◆ Directions ◆
Please repeat exactly the lines below from the one containing "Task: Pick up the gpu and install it" down to the one containing "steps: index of", both included, and nothing else.

+++ Supplied data +++

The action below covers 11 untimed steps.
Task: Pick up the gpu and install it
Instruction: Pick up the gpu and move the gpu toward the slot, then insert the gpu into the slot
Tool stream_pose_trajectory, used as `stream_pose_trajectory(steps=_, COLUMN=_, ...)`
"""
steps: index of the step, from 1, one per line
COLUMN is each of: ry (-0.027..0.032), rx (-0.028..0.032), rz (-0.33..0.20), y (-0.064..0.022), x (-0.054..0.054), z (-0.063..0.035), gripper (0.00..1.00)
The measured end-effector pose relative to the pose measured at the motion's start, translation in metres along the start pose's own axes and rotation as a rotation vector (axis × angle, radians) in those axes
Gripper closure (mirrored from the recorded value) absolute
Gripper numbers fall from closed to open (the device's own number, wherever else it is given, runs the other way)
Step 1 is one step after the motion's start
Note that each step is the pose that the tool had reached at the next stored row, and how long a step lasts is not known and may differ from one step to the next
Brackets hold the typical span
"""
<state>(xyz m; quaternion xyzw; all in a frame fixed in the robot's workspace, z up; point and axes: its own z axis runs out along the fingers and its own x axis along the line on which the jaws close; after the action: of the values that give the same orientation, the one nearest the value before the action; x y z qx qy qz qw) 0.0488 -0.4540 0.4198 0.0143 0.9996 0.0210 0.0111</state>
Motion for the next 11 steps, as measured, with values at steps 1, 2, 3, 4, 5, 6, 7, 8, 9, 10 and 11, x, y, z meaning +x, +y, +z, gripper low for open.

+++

◆ Output of the task ◆
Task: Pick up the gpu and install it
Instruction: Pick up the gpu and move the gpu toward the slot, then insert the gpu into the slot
Tool stream_pose_trajectory, used as `stream_pose_trajectory(steps=_, COLUMN=_, ...)`
"""
steps: index of the step, from 1, one per line

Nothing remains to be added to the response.